Scraping Pro Football Reference
Introduction
As an avid sports fan and data scientist, I’ve always liked looking into the statistics behind sports. And given the very public nature of NFL games and their corresponding box scores and statistics, I was quite surprised that I wasn’t easily able to track down a good dataset for the NFL statistics that I was interested in. Specifically, I was looking for career statistics for all players, past and present, in the NFL. I knew the data was out there and had been organized by various websites, most notably Pro Football Reference, but I couldn’t seem to find anything that matched exactly what I wanted. The closest I found was a dataset, seen here, from Zack Thoutt. However, it was 7 years out of date, lacked all the columns I wanted, and the scraper found on his github profile no longer works due to some changes to how the PFR website handles its tables.
So, I decided to write a simple web scraper for PFR that would get me the data I wanted. The code for the web scraper and the resulting data can be found at this github repo. Big shoutout to Zach Thoutt for his original scraper, seen here, as I referenced it to get the foundation of my scraper.
In this blog post, I’m going to go over the resulting data from the scraper, clean it up a bit, and show some simple analysis and visualizations as examples of uses of the dataset.

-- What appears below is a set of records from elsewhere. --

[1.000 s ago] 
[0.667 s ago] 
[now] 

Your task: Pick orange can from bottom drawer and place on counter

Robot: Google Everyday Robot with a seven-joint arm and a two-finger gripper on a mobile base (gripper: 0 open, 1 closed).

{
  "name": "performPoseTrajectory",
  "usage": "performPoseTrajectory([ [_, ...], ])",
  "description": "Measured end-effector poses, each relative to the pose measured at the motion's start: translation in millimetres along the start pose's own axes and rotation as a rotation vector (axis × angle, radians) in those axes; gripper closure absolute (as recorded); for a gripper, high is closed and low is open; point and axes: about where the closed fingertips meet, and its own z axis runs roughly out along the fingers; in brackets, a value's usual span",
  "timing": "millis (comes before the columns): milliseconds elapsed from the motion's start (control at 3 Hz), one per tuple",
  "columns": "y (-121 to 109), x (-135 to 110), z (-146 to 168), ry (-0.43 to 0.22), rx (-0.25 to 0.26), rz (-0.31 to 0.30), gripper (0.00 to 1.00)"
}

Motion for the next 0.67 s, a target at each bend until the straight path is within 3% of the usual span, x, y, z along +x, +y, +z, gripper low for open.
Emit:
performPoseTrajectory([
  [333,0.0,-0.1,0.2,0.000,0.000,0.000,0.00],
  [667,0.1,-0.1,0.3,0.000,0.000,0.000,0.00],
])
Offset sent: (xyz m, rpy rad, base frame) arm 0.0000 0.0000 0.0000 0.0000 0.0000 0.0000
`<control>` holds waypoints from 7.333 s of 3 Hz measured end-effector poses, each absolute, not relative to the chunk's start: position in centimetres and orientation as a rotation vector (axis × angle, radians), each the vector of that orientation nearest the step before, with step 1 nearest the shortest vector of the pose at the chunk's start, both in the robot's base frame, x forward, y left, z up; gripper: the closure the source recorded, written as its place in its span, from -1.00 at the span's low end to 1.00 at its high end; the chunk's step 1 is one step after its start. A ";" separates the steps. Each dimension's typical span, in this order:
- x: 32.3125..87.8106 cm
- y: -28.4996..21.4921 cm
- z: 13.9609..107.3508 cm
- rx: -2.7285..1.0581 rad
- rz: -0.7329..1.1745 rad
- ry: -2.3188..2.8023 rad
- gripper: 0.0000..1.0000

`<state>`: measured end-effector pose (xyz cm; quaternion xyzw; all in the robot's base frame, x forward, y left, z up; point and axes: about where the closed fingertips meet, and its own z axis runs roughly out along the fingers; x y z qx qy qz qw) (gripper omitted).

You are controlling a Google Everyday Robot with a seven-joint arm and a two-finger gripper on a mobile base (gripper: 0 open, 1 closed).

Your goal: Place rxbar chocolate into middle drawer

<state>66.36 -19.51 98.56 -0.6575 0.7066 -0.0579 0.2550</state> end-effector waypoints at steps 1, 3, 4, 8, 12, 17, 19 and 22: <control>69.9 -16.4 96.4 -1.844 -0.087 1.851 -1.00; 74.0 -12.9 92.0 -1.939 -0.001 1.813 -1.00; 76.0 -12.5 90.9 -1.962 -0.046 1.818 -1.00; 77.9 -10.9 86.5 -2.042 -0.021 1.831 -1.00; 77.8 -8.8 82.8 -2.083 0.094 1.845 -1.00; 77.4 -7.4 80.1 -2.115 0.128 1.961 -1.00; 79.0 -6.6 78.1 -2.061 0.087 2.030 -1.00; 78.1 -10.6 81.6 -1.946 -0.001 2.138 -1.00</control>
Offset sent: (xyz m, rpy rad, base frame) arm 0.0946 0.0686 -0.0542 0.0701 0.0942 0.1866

Importing and Cleaning the Dataset
import numpy as np
import pandas as pd
import seaborn as sns
player_stats = pd.read_csv('player_stats.csv')
Given the often tenuous nature of web scraping, the data is likely to contain some missing values. This code tells me how many missing values each column has.
player_stats.isnull().sum().loc[player_stats.isnull().sum() > 0]
# Code Output
position 10
height 259
weight 259
dtype: int64
I can see that we have 3 columns with missing values, position
, height
, and weight
. I plan on doing analysis later using position
, and it only has 10 missing values, so let’s see if I can fix these values. First, I want to take a look at the effected rows.
missing_position = player_stats[player_stats['position'].isnull()]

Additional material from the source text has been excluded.